Helena du Roussillon is a late-ripening French apricot, with a firm juicy flesh when fully ripe. The skin is a light orange flecked with red.
This is a good variety for eating fresh, having less acid content and more sugar than most apricots.
Helena du Roussillon® is a protected variety.
Sorry we have not been able to produce any trees of this variety this season.
We may still be able to propagate it to order for you. Please contact us for more details.
Helena du Roussillon is in flowering group 4. Helena du Roussillon is self-fertile and does not need a pollination partner, although fruiting may be improved if there is a compatible tree of a different variety nearby.
Important: advice about pollination
Helena du Roussillon usually flowers in late March in the UK, which is slightly later than average - helpful in the UK spring climate! Like most apricots the blossom is pretty but short-lived - around 6 days. It is reliably self-fertile and generally disease-resistant.
For best results in the UK this variety must be grown in a sheltered spot in full sun, and generally does better in drier areas - you should aim to try to recreate a bit of the Mediterranean in your garden! Contrary to what you might think, the tree is cold-hardy, but for successful fruit production it needs good weather in early spring. It is also drought-tolerant.

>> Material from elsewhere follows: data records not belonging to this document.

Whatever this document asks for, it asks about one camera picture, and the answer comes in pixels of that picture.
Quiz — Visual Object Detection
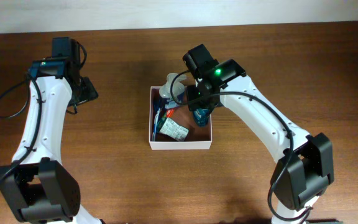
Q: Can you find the pink cardboard box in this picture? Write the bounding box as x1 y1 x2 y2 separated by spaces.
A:
148 86 213 151

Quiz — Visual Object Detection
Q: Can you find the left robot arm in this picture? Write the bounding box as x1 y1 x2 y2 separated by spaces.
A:
0 37 103 223

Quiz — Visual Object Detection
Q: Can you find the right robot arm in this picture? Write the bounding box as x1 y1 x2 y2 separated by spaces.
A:
183 44 334 223

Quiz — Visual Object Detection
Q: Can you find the teal mouthwash bottle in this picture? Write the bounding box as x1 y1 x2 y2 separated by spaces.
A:
192 109 212 127

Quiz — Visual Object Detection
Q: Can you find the red green toothpaste tube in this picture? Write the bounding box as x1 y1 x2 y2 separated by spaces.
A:
161 109 175 119

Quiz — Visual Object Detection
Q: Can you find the dark blue foam pump bottle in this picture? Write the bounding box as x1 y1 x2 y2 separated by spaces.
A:
159 73 186 110

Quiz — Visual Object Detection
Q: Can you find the white green soap packet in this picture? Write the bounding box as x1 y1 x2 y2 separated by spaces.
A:
159 118 189 141

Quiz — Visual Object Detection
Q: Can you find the blue white toothbrush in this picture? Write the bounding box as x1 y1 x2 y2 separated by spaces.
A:
151 108 161 141

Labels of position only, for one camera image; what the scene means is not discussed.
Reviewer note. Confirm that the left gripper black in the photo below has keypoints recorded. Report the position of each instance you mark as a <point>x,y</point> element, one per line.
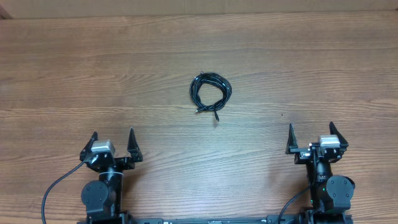
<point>125,164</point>

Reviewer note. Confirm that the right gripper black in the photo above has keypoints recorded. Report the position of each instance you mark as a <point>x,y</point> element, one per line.
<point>303,153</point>

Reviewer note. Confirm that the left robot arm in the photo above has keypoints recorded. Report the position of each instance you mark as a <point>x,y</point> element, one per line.
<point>103,197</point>

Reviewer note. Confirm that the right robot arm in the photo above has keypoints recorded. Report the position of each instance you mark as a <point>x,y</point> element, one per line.
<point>330,195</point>

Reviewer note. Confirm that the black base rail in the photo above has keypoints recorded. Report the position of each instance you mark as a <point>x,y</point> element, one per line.
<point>270,219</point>

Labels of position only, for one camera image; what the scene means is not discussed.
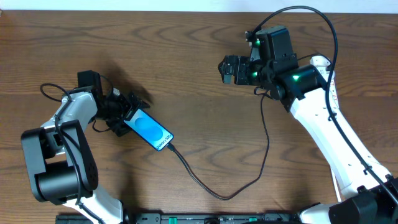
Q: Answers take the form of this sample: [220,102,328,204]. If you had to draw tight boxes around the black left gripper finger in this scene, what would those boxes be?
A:
[128,91,150,111]
[110,119,132,137]

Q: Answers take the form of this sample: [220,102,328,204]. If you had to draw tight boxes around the blue Galaxy smartphone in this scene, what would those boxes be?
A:
[124,109,174,151]

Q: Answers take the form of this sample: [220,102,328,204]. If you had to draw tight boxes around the black charging cable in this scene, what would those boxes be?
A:
[166,53,333,201]

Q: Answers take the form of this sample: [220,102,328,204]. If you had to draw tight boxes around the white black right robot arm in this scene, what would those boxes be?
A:
[218,26,397,223]

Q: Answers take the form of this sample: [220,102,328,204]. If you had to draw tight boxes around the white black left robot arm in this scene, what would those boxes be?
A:
[21,70,149,223]

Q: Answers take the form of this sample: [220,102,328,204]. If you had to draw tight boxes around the white power strip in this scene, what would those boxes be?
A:
[310,55,339,109]

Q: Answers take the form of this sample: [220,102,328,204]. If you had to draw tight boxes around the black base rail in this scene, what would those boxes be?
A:
[55,212,308,224]

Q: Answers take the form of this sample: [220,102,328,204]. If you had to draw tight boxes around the white power strip cord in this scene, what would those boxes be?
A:
[330,167,343,203]

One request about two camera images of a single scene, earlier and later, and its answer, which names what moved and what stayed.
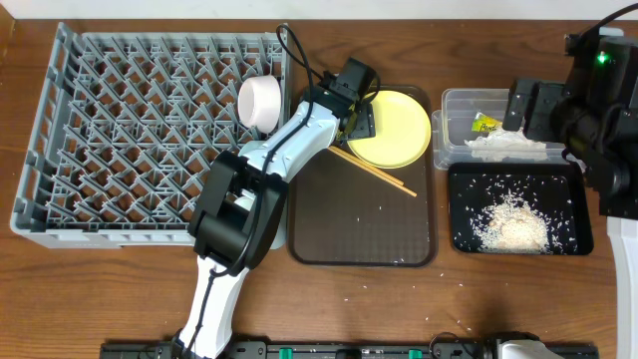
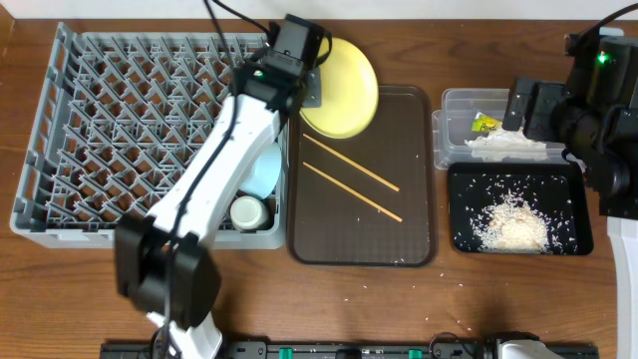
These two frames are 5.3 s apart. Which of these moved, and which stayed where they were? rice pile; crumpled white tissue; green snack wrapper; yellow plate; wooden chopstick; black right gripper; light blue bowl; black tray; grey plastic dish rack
Moved: wooden chopstick; light blue bowl; yellow plate
Stayed: crumpled white tissue; rice pile; green snack wrapper; black tray; black right gripper; grey plastic dish rack
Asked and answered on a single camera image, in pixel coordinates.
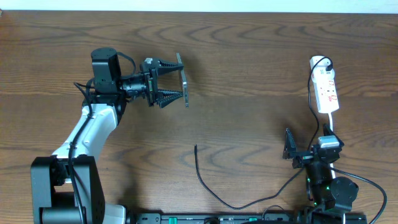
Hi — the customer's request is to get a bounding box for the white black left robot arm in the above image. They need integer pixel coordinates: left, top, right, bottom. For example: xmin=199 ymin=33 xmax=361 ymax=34
xmin=30 ymin=47 xmax=189 ymax=223

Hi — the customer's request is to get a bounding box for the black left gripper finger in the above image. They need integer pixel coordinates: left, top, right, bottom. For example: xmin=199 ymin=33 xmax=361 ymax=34
xmin=155 ymin=89 xmax=183 ymax=108
xmin=152 ymin=58 xmax=183 ymax=76

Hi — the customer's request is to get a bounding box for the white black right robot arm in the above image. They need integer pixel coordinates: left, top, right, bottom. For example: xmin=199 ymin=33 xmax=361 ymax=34
xmin=283 ymin=125 xmax=367 ymax=223

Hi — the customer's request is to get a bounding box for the white power strip cord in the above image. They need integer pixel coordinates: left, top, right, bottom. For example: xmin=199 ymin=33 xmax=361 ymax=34
xmin=328 ymin=112 xmax=337 ymax=180

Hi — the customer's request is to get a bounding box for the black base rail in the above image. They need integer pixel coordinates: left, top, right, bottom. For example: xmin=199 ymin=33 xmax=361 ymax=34
xmin=135 ymin=211 xmax=368 ymax=224

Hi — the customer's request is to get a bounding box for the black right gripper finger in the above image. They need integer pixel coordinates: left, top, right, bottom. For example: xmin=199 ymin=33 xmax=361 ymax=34
xmin=323 ymin=123 xmax=345 ymax=147
xmin=282 ymin=128 xmax=297 ymax=159

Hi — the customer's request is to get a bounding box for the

As with many apricot varieties, if spring weather is good, the tree will frequently set too many fruitlets. Although this is a vigorous variety, it is important to thin the crop immediately after flowering has finished.
As the name suggests, Helena du Roussillon comes from France, and is named after the major apricot-growing region of Roussillon, which borders the Mediterranean. Grape and apricot growing often go hand in hand in this area, since both fruits require similar growing conditions but their growth and harvest periods are complementary.
Helena du Roussillon is best considered a modern "re-issue" of a traditional Roussillon apricot. An old variety called Rouge du Roussillon had been grown in this region for centuries, but as is often the case with traditional varieties it was not standardised and was effectively a wild population with variable performance. Its main characteristics were the sweet flavour, relatively small fruit size, and red-speckled skin. During the second half of the 20th century growers and researchers attempted to standardise and clean up this old variety, and the result was a range of three new varieties which inherited the same characteristics but produced more consistent fruit which was easier to market as a premium product. Helena du Roussilon (sometimes known by its trade name Aviera) is one of these selections of the original Rouge du Roussillon, along with sister varieties Avikandi and Royal Roussillon.
Helena du Roussillon is grown commercially on a small scale, making up 1%-2% of total French production (compared with Bergeron, which has 25% of the market). Helena du Roussillon apricots can be sold as "Rouge du Roussillon" when grown in designated orchards from the area in which the original Rouge du Roussillon was grown.